▸ Exercise
Print the whole listing below exactly, skipping every picture.

....

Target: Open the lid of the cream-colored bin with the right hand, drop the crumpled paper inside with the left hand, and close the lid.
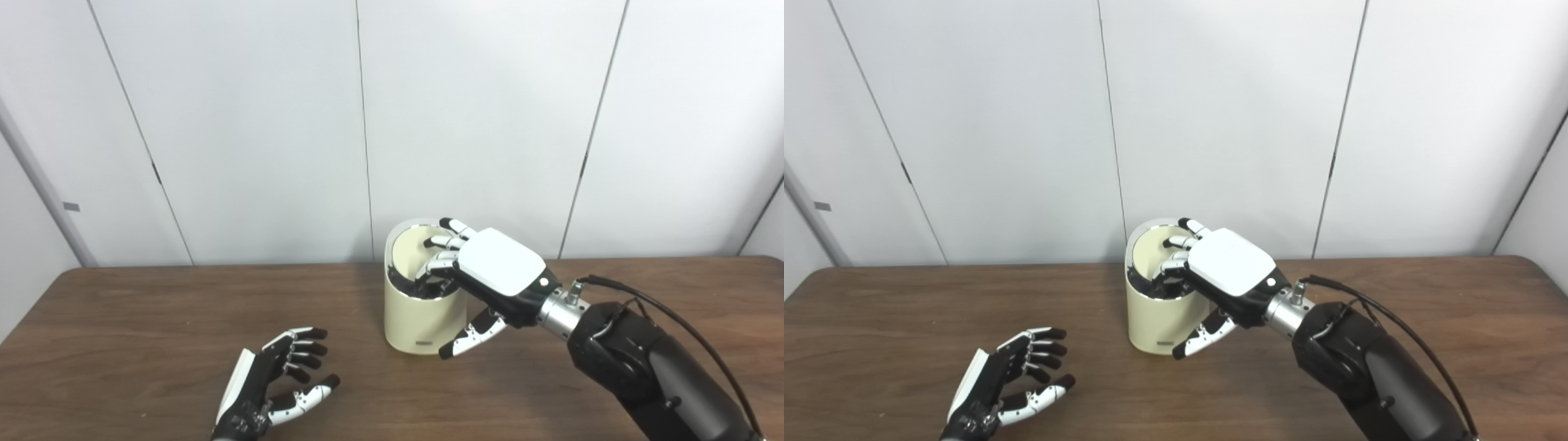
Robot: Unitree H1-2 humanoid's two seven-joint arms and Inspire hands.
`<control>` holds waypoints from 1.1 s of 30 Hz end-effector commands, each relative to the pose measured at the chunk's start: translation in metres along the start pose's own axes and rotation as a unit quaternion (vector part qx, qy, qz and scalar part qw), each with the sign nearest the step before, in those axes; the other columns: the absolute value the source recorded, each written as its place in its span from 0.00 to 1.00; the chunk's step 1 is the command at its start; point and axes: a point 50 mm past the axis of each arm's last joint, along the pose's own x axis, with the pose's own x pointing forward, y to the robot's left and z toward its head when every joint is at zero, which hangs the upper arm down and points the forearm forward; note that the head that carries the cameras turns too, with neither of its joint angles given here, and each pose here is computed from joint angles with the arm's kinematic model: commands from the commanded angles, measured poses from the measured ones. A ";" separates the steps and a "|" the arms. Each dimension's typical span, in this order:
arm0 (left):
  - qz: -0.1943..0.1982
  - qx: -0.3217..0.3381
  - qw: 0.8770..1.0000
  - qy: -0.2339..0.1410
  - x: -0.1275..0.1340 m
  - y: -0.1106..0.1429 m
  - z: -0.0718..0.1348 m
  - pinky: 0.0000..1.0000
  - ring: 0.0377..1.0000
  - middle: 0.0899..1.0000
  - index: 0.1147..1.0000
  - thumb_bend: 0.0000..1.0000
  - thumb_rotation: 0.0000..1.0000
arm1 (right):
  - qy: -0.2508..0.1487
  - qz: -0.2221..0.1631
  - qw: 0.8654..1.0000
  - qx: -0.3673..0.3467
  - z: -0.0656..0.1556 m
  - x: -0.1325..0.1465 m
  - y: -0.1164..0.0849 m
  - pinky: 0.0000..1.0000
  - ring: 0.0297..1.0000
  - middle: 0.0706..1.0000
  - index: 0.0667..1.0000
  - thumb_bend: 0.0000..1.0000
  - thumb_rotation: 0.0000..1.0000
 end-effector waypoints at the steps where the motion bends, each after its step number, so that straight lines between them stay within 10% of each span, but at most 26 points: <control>1: 0.011 0.007 0.999 -0.033 0.005 0.006 0.015 0.53 0.61 0.64 0.70 0.58 0.09 | 0.002 0.042 0.999 -0.007 -0.006 -0.004 0.010 1.00 0.88 0.66 0.65 0.69 0.49; 26: 0.009 0.006 0.999 -0.035 0.006 0.006 0.015 0.53 0.61 0.64 0.70 0.59 0.08 | 0.110 -0.068 0.965 0.227 -0.019 -0.017 -0.028 0.95 0.89 0.74 0.74 0.65 0.49; 33: 0.007 0.008 0.999 -0.036 0.006 0.006 0.016 0.53 0.61 0.64 0.70 0.58 0.10 | 0.119 -0.121 0.958 0.229 -0.019 -0.025 -0.027 0.71 0.84 0.79 0.79 0.66 0.43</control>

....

▸ Task answer
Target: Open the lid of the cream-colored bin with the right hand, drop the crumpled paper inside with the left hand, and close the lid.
Robot: Unitree H1-2 humanoid's two seven-joint arms and Inspire hands.
`<control>` holds waypoints from 1.1 s of 30 Hz end-effector commands, each relative to the pose measured at the chunk's start: translation in metres along the start pose's own axes and rotation as a unit quaternion (vector part qx, qy, qz and scalar part qw), each with the sign nearest the step before, in those axes; the other columns: the absolute value the source recorded, each written as its place in its span from 0.00 to 1.00; the chunk's step 1 is the command at its start; point and axes: a point 50 mm past the axis of each arm's last joint, along the pose's own x axis, with the pose's own x pointing forward, y to the robot's left and z toward its head when every joint is at zero, which hangs the upper arm down and points the forearm forward; note that the head that carries the cameras turns too, with neither of its joint angles given here, and each pose here is computed from joint angles with the arm's kinematic model: commands from the commanded angles, measured poses from the measured ones. A ";" separates the steps and a "|" the arms. Each dimension's typical span, in this order:
arm0 (left):
  - qz: -0.1943..0.1982
  - qx: -0.3217..0.3381
  - qw: 0.8770..1.0000
  - qy: -0.2339..0.1410
  - x: -0.1275..0.1340 m
  - y: -0.1106..0.1429 m
  - z: -0.0718..0.1348 m
  - pinky: 0.0000..1.0000
  - ring: 0.0377..1.0000
  - middle: 0.0899..1.0000
  - index: 0.1147..1.0000
  - thumb_bend: 0.0000..1.0000
  - thumb_rotation: 0.0000..1.0000
arm1 (right):
  - qy: -0.2508..0.1487
  - qz: -0.2221..0.1631
  - qw: 0.8654..1.0000
  - qx: -0.3673..0.3467
  - z: -0.0656..0.1556 m
  - x: -0.1325..0.1465 m
  - y: -0.1164..0.0849 m
  - pinky: 0.0000..1.0000
  - ring: 0.0297..1.0000
  - middle: 0.0706..1.0000
  - index: 0.0667..1.0000
  - thumb_bend: 0.0000..1.0000
  - thumb_rotation: 0.0000..1.0000
 end-effector waypoints at the steps where the motion bends, each after its step number, so that straight lines between them stay within 10% of each span, but at most 26 points: <control>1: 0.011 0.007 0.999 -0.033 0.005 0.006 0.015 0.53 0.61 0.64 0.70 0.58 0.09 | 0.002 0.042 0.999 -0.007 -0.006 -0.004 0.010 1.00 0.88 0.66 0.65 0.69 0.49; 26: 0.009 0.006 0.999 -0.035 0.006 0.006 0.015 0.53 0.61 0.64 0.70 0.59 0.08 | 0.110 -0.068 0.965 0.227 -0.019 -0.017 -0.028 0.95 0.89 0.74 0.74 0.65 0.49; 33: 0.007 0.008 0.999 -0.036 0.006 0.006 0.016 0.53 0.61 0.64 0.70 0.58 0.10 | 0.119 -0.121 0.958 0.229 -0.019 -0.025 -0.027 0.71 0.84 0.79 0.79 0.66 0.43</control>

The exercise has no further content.